Я взяла в руки заколку, задумчиво повертела и сжала в кулак. Он ведь сразу сказал, это символ их обманутых надежд. Почему я решила, что для меня она станет чем-то другим? Вот все и кончилось. Ну а чем еще могла кончиться попытка романа с вампиром? Даже странно, что осталась жива. А впрочем - жива ли?
Глава 5. Свобода.
В начале февраля мы с папой сели в поезд до Новограда. Папа собирался лишь проводить меня, помочь устроится на новом месте, убедиться, что все в порядке и вернуться. А дальше мне предстояло самой. Впервые - самой. С кем-то это случается уже в 18. Ну а мне - почти двадцать. И даже сейчас - я еду с папой.
Смотрю в окно. Поезд трогается, и мимо начинают проплывать заборы и задворки. Конечно, что хорошего увидишь из окна поезда? Заборы, депо, стоянки автобусов, производственные корпуса, а дальше просто деревья, деревья...Само по себе некрасивое, но укрытое пушистым, свежевыпавшим снегом. Сказочное.
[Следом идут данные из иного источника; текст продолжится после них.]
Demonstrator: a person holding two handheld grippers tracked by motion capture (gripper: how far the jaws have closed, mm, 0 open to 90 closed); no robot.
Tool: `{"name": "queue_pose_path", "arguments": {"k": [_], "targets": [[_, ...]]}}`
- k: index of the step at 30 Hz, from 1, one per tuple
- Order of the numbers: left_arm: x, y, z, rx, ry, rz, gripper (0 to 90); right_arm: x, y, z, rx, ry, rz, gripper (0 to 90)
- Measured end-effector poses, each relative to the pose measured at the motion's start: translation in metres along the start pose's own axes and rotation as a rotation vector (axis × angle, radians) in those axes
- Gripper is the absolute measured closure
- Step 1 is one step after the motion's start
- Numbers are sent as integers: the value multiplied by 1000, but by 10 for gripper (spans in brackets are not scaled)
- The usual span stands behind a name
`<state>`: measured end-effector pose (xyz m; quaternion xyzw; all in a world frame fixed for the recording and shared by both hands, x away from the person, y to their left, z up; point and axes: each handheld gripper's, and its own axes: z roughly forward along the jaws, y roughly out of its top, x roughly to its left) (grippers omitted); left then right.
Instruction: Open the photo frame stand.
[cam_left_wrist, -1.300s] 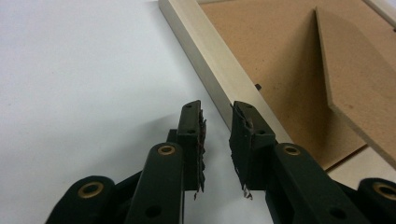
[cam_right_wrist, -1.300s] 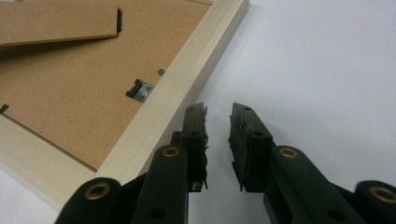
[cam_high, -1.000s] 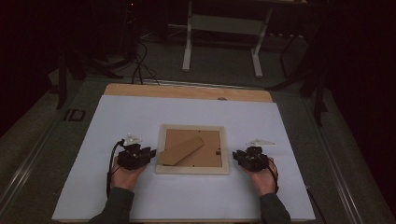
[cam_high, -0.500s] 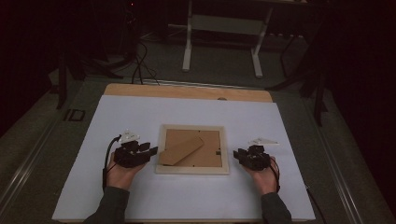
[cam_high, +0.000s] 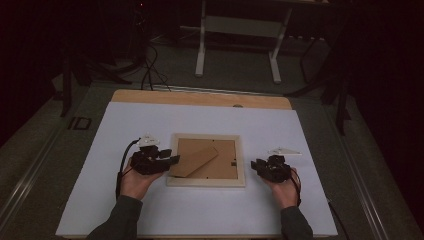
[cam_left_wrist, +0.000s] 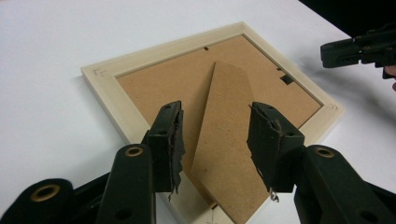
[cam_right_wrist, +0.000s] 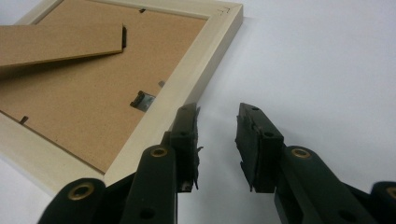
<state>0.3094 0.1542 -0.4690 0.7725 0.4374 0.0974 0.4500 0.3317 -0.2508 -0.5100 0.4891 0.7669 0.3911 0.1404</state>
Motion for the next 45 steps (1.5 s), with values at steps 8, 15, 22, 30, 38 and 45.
{"name": "queue_pose_path", "arguments": {"k": [8, 15, 22, 30, 38, 45], "targets": [[4, 6, 17, 63, -35, -23, 515, 6, 2, 2, 0, 29, -13, 700], [13, 4, 32, 119, -86, -39, 444, 4, 3, 0, -10, 32, -2, 689], [7, 3, 51, 175, -123, -4, 374, 4, 3, 2, -8, 47, 7, 687], [1, 3, 63, 224, -153, 33, 322, 2, 2, 2, -4, 51, 11, 684], [-3, 4, 69, 258, -134, 70, 323, 3, 0, 4, 5, 54, 10, 678], [-7, 1, 75, 296, -123, 85, 340, 4, 1, 5, 5, 60, 12, 674]]}}
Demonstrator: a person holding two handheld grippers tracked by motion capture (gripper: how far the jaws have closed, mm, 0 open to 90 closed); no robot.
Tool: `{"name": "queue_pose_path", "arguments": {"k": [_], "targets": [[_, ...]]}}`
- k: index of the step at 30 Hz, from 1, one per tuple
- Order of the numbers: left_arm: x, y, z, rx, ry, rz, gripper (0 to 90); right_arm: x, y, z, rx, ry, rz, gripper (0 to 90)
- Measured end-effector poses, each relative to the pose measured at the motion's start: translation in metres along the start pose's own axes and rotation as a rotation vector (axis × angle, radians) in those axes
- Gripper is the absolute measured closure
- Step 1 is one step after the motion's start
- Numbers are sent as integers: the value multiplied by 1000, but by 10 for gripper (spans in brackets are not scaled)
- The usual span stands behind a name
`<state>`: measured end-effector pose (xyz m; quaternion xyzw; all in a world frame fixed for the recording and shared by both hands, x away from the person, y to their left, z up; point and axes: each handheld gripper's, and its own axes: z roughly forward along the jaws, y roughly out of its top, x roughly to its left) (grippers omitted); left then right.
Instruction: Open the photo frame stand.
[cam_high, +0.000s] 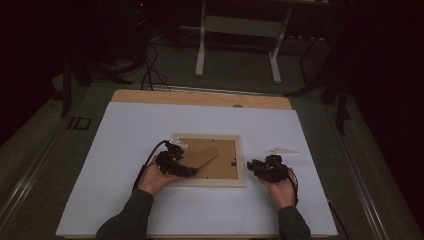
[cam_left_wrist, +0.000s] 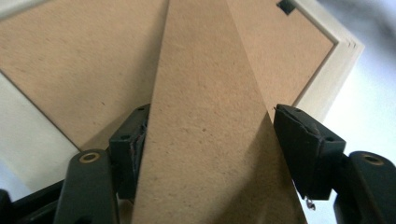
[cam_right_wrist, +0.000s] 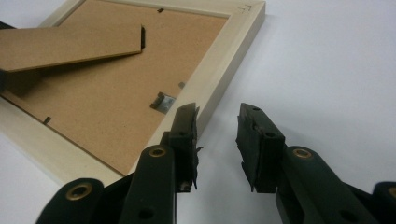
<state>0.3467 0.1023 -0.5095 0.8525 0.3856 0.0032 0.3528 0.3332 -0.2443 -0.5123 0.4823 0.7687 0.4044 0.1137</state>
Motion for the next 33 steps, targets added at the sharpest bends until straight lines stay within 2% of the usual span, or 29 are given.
{"name": "queue_pose_path", "arguments": {"k": [6, 14, 22, 33], "targets": [[-2, -2, 1, 4, 20, 11, 353, 1, 0, 0, -2, 3, -1, 671], [-8, -5, 2, -6, 67, 47, 355, 0, -1, 0, 0, 5, 7, 667], [-12, -6, 0, -24, 90, 71, 355, 5, 0, 3, 13, 15, -9, 662], [-18, -6, -1, -32, 129, 115, 354, 9, 16, 7, 26, 19, -46, 646]]}}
Прощалась ли я с родным городом, покидая его навеки? Да нет, какое «навеки»? Уже летом вернусь, и всегда теперь буду приезжать в каникулы... А потом? В отпуск? Едва ли я вернусь работать в Светлогорск, если даже и не останусь работать в Новограде (а может, и останусь, выйду замуж, например). Жизнь закружит. Городов в Стране Людей много, врачи нужны везде. Выходит, все же навеки. Кончилось детство. И то, что уже совсем-совсем не детство было - тоже кончилось. Кончилось страшно, больно, жутко, но все же кончилось.
Остаток декабря, да и январь я болела. Нет, не мучилась кашлем, не страдала от температуры, но нервы сдали и мозг поплыл конкретно. Я то кричала, то плакала, то затихала, бессмысленно глядя в одну точку. Чуть не сорвала семье празднование Нового Года, потому как при виде елочных шариков впала в неистовство, перебила их почти все, прежде, чем меня удалось остановить. Вызывали врача, кололи уколы, списывали все на тяжелое переутомление, даже хотели забрать в больницу, да папа не дал, побоялся, что там мне станет только хуже, ибо лечить будут точно не от того.
А как вылечить от ужаса перед вампирами? Как вылечить от ненависти к ним? Как, если человеческая жизнь для них настолько ничего не стоит, совсем ничего? Если ее забирают ни от голода, ни от ненависти, просто так. Чтобы дать мне пинка поувесистей. Чтобы точно не перепутала. И никогда не захотела вернуться. Чудовище, садист, насильник, убийца. Как я могла быть с ним так долго? Как я могла хотеть его, мечтать о нем, ведь изначально же все знала? Как я могла простить ему Лизку? Свою разбитую в кровь спину? Забыть про Аллу, про Ингу? Возомнить, что я особенная, что со мной-то так не будет? Ну, так - не было. Иначе было. Но разве лучше? И разве это хоть что-то отменяет?